- _PROBLEM STATEMENT_: What is needed here is an exact repetition of the records below, beginning at the line that has "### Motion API" and stopping after the line that has "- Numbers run".

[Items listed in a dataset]
______

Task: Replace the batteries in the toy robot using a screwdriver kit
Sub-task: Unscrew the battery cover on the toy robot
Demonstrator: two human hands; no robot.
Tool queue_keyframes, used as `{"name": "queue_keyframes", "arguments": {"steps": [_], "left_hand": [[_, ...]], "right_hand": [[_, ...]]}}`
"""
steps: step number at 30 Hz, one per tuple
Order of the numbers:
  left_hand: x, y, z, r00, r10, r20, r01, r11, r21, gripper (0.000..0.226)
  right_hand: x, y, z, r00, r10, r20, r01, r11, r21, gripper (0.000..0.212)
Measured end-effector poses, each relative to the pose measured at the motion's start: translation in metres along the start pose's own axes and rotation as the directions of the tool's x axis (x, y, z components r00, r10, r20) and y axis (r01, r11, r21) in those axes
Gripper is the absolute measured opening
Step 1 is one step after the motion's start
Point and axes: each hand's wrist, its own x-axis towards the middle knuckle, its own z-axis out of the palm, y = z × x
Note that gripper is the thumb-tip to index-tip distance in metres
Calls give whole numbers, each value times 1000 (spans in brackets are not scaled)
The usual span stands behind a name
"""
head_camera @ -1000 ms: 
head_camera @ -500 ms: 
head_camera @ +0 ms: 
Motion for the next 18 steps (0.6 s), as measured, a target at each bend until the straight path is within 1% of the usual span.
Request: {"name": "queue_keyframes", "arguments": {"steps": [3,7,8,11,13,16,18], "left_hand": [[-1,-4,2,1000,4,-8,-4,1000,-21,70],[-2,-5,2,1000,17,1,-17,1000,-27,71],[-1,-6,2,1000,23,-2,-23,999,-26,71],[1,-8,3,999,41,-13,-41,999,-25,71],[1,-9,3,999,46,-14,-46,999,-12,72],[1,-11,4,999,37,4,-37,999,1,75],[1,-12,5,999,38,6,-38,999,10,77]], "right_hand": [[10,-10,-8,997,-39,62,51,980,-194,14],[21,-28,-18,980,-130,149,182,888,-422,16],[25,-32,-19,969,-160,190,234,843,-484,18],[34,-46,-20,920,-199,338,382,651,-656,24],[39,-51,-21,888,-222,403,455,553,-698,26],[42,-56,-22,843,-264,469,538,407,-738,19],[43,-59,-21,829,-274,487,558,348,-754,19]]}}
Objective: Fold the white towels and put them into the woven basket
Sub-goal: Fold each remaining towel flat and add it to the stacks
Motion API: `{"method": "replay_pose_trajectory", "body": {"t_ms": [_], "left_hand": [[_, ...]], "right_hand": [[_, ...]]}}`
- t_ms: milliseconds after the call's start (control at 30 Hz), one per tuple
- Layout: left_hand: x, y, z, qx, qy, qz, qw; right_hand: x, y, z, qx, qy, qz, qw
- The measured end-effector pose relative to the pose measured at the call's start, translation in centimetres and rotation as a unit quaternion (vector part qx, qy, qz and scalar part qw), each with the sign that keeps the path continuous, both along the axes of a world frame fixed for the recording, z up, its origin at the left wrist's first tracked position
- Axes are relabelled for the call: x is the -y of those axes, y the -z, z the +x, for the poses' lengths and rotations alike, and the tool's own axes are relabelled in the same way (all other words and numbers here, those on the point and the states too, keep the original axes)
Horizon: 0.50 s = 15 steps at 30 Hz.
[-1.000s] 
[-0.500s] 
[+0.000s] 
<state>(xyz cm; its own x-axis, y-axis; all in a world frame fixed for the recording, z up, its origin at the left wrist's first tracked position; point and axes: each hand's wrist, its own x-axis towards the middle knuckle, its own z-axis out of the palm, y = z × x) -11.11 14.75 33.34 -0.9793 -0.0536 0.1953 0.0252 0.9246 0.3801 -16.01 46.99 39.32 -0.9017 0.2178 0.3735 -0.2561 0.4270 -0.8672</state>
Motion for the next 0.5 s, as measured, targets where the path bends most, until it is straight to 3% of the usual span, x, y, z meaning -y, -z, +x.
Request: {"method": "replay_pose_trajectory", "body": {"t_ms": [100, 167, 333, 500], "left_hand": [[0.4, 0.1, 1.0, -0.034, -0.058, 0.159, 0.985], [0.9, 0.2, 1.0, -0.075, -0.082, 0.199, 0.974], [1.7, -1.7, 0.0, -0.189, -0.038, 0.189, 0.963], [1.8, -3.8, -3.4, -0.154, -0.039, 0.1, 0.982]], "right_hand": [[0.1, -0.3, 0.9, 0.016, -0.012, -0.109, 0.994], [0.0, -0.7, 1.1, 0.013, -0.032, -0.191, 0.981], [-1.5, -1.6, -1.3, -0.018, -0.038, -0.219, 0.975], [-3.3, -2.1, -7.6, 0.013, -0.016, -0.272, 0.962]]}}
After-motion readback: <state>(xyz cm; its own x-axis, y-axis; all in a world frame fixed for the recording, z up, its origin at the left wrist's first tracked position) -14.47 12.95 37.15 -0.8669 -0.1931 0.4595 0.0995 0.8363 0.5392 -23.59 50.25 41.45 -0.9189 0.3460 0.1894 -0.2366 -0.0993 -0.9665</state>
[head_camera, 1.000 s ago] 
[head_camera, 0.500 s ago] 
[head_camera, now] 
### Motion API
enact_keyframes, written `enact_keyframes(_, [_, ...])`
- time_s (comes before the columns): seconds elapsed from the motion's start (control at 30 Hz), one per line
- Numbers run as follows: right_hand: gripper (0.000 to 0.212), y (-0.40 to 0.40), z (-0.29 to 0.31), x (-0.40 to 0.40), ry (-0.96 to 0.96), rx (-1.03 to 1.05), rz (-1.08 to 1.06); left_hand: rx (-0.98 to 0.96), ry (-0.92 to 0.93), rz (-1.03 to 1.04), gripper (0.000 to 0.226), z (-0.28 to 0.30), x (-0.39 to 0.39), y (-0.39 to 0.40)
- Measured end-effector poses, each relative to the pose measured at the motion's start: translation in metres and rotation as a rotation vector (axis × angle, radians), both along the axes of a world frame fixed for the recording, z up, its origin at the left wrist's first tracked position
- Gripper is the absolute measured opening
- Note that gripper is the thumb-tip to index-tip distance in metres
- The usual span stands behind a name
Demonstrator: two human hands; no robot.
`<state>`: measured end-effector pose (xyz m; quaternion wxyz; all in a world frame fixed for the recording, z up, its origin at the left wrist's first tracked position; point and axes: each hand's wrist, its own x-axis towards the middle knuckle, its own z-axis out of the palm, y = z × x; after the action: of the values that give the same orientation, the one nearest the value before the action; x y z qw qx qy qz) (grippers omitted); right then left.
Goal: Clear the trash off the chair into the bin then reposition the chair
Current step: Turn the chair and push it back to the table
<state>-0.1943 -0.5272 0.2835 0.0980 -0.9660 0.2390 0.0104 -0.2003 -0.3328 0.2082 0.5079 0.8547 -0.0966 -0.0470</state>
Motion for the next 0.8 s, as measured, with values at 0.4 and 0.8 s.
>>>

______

- _ANSWER SECTION_:
### Motion API
enact_keyframes, written `enact_keyframes(_, [_, ...])`
- time_s (comes before the columns): seconds elapsed from the motion's start (control at 30 Hz), one per line
- Numbers run as follows: right_hand: gripper (0.000 to 0.212), y (-0.40 to 0.40), z (-0.29 to 0.31), x (-0.40 to 0.40), ry (-0.96 to 0.96), rx (-1.03 to 1.05), rz (-1.08 to 1.06); left_hand: rx (-0.98 to 0.96), ry (-0.92 to 0.93), rz (-1.03 to 1.04), gripper (0.000 to 0.226), z (-0.28 to 0.30), x (-0.39 to 0.39), y (-0.39 to 0.40)

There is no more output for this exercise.